• New contaminated land guidance putting UK public at risk, claims CIEH

Soil Remediation

New contaminated land guidance putting UK public at risk, claims CIEH

The Chartered Institute of Environmental Health (CIEH) today criticised changes to government guidance which could see developers building on land currently considered contaminated. Under the Government’s proposals as much as 300,000 hectares of land would be covered by the new rules – an area the size of greater London and Manchester combined.

The contaminated land regime is administered in local authorities by the CIEH’s members – environmental health practitioners (EHPs).

The CIEH says that the guidelines would water down current science-based risk assessments, which could result in fewer sites being treated before they are built on. Other changes include introducing consideration of social and environmental costs into decisions which previously have been made on health grounds and a number of detailed amendments which will discourage authorities from declaring land to be 'contaminated'.

According to the Government, local authorities' powers have played a very important role in dealing with land contamination, but the original guidance failed adequately to explain how to decide if land is sufficiently contaminated to require clean-up or not. That has been a cause of uncertainty, which has been responsible for slow progress on some poor decisions.

The CIEH disagrees with this, placing that responsibility squarely back on the government.

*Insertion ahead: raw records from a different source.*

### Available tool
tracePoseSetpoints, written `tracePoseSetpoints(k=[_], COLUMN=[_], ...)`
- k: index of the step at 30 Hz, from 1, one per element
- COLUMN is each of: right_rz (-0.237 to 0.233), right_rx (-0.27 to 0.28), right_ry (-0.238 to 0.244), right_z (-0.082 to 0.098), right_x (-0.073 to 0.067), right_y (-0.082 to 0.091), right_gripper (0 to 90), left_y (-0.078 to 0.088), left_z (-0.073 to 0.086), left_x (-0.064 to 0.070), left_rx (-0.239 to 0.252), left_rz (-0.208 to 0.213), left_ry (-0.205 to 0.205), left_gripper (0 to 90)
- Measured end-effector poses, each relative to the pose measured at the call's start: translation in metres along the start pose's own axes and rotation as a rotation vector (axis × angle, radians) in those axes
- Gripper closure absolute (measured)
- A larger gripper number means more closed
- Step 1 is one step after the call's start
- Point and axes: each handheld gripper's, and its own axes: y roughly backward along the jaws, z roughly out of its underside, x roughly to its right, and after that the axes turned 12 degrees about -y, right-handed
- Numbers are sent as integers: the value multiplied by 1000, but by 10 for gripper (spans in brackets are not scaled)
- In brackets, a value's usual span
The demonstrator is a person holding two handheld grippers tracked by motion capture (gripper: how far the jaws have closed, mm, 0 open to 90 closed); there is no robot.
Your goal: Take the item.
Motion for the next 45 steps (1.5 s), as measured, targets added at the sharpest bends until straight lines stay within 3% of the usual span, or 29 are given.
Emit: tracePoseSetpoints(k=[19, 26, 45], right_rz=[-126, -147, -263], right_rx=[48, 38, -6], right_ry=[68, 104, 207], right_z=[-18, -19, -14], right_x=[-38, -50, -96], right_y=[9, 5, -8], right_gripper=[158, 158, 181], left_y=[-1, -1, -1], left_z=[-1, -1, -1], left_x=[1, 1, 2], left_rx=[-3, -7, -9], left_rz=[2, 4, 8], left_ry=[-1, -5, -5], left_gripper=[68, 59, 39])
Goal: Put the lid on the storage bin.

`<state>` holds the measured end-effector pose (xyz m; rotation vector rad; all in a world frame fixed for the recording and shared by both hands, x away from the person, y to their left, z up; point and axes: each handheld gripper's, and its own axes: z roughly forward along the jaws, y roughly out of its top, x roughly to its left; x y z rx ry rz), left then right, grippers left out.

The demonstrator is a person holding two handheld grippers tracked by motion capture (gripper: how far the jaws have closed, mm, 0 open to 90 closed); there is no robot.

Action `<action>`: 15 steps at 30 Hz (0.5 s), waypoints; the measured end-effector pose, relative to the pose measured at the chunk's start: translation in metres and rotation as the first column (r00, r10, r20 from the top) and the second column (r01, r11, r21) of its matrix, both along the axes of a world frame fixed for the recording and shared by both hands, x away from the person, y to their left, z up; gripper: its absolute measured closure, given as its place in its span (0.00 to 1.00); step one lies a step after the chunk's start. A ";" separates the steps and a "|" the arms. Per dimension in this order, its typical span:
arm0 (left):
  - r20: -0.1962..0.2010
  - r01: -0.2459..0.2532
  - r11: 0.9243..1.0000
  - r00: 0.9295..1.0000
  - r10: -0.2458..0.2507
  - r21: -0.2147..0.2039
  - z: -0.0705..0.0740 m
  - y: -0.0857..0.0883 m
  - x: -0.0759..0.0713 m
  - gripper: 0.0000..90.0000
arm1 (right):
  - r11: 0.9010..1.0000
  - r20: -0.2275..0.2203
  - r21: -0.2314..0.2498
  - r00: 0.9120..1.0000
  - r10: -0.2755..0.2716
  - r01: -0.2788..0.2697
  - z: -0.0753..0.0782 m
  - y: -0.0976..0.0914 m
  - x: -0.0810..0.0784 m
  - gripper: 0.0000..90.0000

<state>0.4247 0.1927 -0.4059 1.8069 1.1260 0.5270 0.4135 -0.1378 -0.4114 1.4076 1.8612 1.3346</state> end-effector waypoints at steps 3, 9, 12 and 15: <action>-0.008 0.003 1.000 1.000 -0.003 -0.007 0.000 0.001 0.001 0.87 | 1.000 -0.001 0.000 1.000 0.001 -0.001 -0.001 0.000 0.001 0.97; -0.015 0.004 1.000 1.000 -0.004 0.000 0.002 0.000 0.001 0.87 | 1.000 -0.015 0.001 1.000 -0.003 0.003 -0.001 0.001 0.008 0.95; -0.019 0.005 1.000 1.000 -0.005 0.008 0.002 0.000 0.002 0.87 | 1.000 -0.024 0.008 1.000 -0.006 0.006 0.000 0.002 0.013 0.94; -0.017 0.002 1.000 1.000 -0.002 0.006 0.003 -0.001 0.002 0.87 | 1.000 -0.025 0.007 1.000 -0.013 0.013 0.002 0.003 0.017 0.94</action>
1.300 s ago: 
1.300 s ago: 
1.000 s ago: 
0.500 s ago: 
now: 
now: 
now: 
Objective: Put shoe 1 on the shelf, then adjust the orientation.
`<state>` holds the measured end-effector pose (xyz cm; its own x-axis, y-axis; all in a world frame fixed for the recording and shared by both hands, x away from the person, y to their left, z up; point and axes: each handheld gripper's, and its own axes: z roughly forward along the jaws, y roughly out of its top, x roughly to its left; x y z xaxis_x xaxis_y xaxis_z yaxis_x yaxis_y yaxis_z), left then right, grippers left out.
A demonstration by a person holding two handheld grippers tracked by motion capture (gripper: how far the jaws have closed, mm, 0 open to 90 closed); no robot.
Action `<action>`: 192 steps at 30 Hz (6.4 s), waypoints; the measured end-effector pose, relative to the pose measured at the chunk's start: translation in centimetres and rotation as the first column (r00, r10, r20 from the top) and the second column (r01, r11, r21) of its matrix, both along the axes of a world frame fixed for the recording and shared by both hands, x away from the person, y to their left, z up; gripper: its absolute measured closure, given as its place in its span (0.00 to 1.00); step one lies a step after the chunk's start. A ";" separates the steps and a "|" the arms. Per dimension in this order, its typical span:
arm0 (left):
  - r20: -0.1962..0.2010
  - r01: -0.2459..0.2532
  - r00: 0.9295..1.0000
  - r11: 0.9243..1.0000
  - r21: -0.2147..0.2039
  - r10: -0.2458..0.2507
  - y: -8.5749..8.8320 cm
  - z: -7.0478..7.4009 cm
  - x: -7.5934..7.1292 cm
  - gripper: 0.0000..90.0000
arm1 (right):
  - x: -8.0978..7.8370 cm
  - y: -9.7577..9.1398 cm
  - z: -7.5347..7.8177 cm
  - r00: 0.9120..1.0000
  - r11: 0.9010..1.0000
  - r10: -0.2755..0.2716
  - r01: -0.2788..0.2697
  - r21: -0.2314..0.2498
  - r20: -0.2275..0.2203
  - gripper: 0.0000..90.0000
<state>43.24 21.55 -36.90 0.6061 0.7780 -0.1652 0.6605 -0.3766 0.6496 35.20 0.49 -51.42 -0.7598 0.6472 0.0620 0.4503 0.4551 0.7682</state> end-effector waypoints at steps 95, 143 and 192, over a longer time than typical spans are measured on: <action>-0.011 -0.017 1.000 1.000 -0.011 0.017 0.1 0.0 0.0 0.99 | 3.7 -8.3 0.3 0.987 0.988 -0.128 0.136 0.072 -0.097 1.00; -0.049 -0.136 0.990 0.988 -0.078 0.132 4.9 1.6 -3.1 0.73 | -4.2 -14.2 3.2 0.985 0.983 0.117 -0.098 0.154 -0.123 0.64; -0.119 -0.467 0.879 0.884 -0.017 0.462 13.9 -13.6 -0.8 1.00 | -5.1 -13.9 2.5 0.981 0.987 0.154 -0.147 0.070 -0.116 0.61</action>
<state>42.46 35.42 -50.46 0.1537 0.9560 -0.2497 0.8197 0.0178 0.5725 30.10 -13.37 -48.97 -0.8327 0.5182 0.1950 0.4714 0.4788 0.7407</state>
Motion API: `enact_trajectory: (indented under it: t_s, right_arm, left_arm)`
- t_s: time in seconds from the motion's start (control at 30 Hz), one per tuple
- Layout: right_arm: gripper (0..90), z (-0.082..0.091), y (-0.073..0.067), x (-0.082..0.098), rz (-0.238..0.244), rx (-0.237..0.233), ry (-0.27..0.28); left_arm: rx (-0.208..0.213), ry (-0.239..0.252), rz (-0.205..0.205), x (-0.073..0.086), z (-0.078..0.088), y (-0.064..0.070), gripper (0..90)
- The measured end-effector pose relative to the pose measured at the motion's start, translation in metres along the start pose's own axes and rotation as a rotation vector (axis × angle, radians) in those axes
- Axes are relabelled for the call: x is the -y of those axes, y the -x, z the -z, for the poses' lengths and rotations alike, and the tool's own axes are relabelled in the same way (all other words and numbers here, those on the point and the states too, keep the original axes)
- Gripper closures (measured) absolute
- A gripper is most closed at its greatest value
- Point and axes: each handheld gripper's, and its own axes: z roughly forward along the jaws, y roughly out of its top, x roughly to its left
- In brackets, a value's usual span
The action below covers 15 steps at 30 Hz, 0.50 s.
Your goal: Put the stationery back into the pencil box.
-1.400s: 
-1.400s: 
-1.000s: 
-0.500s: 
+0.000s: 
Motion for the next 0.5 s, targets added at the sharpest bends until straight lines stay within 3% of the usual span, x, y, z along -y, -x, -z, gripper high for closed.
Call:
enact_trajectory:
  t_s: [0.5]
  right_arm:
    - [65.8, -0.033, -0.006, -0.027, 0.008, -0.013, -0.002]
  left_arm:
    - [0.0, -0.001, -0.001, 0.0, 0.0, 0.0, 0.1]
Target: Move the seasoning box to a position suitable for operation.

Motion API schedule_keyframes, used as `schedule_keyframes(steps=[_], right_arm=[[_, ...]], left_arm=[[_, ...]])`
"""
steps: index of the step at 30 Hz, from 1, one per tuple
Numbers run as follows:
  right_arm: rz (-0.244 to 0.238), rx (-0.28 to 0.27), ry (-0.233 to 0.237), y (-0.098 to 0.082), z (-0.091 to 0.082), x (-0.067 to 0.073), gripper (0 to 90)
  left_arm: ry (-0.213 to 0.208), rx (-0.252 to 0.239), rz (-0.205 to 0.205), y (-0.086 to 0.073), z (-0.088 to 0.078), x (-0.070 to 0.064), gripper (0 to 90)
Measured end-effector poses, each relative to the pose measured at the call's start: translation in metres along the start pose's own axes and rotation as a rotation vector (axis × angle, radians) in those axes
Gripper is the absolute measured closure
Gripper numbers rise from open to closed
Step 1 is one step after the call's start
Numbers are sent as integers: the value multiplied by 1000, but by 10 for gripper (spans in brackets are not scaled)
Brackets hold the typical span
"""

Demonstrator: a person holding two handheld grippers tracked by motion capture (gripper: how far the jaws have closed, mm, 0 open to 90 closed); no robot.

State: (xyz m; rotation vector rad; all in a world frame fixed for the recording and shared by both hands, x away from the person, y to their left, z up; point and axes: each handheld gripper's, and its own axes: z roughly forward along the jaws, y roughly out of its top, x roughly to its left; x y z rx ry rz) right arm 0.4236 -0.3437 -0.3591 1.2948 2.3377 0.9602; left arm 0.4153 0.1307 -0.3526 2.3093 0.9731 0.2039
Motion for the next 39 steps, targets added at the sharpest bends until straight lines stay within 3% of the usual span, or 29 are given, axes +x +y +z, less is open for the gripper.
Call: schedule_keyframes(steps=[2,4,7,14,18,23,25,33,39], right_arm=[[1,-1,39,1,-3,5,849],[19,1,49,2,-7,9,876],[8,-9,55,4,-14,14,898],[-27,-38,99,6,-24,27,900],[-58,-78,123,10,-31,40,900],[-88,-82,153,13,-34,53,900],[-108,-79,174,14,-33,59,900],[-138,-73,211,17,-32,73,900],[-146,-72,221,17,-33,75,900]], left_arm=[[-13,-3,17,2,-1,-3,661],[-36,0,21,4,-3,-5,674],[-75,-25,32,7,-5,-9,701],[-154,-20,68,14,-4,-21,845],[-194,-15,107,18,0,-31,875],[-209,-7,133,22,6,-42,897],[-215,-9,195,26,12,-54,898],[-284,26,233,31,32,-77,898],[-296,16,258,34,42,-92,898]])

Commenting, Howard Price, CIEH Principal Policy, said:

“The Statutory Guidance is not to blame here: though 12 years have now passed, the Government has failed to produce the additional technical guidance it depends on.

“'A further drag on activity has been that in the last year the Government agreed to fund a total of only 17 bids for site investigations.”

Adding, Howard Price, said:

“ Changes in the new guidance appear collectively to raise the bar on what will qualify as 'contaminated' still without addressing the problem of making the line between that and 'not contaminated' any clearer. They may make developing some sites easier but at a lower standard of health protection.”